▶ _ACTIVITY_:
Take every line containing "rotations" out of the records.

▶ _DATASET_:
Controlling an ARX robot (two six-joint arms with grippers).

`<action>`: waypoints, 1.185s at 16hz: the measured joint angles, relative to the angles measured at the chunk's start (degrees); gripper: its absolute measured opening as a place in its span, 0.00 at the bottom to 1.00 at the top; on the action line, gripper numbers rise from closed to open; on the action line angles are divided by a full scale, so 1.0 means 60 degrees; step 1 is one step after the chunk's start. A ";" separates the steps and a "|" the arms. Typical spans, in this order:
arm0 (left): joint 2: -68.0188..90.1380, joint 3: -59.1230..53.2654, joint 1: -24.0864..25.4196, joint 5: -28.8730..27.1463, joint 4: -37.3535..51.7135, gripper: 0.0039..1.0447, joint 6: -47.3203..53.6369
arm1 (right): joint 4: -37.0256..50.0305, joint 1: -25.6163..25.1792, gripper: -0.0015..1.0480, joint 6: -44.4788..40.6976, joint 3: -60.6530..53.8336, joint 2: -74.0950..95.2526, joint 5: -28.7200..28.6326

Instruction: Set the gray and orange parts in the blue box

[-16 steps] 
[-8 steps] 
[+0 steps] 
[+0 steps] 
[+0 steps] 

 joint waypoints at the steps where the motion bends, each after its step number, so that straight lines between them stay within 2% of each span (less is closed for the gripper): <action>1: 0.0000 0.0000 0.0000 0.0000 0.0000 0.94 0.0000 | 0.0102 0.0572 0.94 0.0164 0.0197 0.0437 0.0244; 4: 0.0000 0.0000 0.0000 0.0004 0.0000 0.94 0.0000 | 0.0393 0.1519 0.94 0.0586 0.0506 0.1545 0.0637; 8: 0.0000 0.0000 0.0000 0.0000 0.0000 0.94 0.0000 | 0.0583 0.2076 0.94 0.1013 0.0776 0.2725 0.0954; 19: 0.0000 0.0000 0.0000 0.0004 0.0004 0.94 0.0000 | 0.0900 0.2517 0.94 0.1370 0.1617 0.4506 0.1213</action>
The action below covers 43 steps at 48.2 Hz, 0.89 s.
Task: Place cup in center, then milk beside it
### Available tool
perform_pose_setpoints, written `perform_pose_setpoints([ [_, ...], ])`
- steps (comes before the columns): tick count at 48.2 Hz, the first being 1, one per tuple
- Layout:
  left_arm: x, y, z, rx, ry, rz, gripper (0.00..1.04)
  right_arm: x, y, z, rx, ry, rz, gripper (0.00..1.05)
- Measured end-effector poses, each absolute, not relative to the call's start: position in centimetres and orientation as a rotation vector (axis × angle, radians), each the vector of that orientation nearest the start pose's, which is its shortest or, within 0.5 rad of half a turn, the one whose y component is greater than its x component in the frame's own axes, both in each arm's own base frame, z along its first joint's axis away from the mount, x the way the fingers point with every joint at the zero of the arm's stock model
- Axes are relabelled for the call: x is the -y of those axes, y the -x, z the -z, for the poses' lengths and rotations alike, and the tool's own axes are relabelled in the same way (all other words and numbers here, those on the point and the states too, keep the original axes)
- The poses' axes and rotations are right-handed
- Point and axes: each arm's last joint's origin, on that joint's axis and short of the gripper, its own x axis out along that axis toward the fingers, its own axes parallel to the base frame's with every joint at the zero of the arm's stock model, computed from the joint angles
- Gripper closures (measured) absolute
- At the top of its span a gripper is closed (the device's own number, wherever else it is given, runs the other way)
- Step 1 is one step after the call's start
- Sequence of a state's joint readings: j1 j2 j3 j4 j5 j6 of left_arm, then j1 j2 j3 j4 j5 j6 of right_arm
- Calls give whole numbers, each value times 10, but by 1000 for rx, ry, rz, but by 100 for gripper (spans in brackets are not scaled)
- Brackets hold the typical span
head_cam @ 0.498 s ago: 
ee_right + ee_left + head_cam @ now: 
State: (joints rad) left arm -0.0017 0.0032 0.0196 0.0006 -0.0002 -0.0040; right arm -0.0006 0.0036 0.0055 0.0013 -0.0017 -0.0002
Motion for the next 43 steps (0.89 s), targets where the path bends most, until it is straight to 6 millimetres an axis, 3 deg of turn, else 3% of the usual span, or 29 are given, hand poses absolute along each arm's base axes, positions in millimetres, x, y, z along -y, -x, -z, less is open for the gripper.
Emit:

▶ _EXERCISE RESULT_:
- Axes are relabelled for the call: x is the -y of those axes, y the -x, z the -z, for the poses' lengths and rotations alike, and the tool's own axes are relabelled in the same way (all other words and numbers here, those on the point and the states too, keep the original axes)
- The poses' axes and rotations are right-handed

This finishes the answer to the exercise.